BEGIN RECORDED INFORMATION

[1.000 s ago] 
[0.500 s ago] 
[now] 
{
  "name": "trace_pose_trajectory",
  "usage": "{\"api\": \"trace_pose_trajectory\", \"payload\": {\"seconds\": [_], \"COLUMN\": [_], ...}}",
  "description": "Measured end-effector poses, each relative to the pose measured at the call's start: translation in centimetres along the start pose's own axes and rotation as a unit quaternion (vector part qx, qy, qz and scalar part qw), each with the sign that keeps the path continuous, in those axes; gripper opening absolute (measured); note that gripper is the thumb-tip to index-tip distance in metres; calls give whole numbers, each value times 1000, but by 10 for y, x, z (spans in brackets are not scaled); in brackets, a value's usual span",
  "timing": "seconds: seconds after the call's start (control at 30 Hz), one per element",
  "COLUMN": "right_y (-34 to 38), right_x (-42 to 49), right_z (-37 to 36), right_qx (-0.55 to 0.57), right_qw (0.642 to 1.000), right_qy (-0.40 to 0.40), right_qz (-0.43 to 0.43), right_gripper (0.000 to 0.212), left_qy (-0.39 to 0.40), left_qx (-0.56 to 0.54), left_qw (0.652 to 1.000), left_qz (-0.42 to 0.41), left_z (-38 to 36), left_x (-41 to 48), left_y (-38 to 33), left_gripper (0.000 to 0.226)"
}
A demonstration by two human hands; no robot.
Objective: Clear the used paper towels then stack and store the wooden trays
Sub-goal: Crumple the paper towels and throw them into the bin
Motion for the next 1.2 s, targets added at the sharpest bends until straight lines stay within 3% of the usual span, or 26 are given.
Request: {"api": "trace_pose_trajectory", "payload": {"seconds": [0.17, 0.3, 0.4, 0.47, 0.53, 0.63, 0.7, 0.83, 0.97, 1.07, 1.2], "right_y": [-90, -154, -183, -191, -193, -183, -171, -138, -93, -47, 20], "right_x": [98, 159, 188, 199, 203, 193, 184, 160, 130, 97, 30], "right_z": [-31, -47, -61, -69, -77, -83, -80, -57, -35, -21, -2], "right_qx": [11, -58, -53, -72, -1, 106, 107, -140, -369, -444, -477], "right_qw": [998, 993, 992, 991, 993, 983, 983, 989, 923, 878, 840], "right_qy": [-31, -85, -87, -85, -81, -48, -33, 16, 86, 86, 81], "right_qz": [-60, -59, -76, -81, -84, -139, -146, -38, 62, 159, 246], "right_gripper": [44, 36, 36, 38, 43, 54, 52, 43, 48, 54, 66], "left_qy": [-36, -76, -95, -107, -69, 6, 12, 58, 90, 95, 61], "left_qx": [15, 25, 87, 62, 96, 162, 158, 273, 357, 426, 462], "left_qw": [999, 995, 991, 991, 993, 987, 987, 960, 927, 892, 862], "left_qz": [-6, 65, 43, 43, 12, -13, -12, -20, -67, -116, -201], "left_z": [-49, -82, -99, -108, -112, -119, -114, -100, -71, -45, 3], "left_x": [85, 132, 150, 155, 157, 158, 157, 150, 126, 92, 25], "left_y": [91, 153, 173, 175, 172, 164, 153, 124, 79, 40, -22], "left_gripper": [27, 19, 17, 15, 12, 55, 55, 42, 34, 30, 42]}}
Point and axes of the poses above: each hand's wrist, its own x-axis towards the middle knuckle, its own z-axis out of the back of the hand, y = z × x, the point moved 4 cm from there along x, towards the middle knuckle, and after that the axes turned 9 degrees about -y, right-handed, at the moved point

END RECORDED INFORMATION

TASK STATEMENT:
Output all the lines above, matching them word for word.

SOLUTION FOR THIS PROBLEM:
[1.000 s ago] 
[0.500 s ago] 
[now] 
{
  "name": "trace_pose_trajectory",
  "usage": "{\"api\": \"trace_pose_trajectory\", \"payload\": {\"seconds\": [_], \"COLUMN\": [_], ...}}",
  "description": "Measured end-effector poses, each relative to the pose measured at the call's start: translation in centimetres along the start pose's own axes and rotation as a unit quaternion (vector part qx, qy, qz and scalar part qw), each with the sign that keeps the path continuous, in those axes; gripper opening absolute (measured); note that gripper is the thumb-tip to index-tip distance in metres; calls give whole numbers, each value times 1000, but by 10 for y, x, z (spans in brackets are not scaled); in brackets, a value's usual span",
  "timing": "seconds: seconds after the call's start (control at 30 Hz), one per element",
  "COLUMN": "right_y (-34 to 38), right_x (-42 to 49), right_z (-37 to 36), right_qx (-0.55 to 0.57), right_qw (0.642 to 1.000), right_qy (-0.40 to 0.40), right_qz (-0.43 to 0.43), right_gripper (0.000 to 0.212), left_qy (-0.39 to 0.40), left_qx (-0.56 to 0.54), left_qw (0.652 to 1.000), left_qz (-0.42 to 0.41), left_z (-38 to 36), left_x (-41 to 48), left_y (-38 to 33), left_gripper (0.000 to 0.226)"
}
A demonstration by two human hands; no robot.
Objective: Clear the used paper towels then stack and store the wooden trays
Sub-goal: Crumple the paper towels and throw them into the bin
Motion for the next 1.2 s, targets added at the sharpest bends until straight lines stay within 3% of the usual span, or 26 are given.
Request: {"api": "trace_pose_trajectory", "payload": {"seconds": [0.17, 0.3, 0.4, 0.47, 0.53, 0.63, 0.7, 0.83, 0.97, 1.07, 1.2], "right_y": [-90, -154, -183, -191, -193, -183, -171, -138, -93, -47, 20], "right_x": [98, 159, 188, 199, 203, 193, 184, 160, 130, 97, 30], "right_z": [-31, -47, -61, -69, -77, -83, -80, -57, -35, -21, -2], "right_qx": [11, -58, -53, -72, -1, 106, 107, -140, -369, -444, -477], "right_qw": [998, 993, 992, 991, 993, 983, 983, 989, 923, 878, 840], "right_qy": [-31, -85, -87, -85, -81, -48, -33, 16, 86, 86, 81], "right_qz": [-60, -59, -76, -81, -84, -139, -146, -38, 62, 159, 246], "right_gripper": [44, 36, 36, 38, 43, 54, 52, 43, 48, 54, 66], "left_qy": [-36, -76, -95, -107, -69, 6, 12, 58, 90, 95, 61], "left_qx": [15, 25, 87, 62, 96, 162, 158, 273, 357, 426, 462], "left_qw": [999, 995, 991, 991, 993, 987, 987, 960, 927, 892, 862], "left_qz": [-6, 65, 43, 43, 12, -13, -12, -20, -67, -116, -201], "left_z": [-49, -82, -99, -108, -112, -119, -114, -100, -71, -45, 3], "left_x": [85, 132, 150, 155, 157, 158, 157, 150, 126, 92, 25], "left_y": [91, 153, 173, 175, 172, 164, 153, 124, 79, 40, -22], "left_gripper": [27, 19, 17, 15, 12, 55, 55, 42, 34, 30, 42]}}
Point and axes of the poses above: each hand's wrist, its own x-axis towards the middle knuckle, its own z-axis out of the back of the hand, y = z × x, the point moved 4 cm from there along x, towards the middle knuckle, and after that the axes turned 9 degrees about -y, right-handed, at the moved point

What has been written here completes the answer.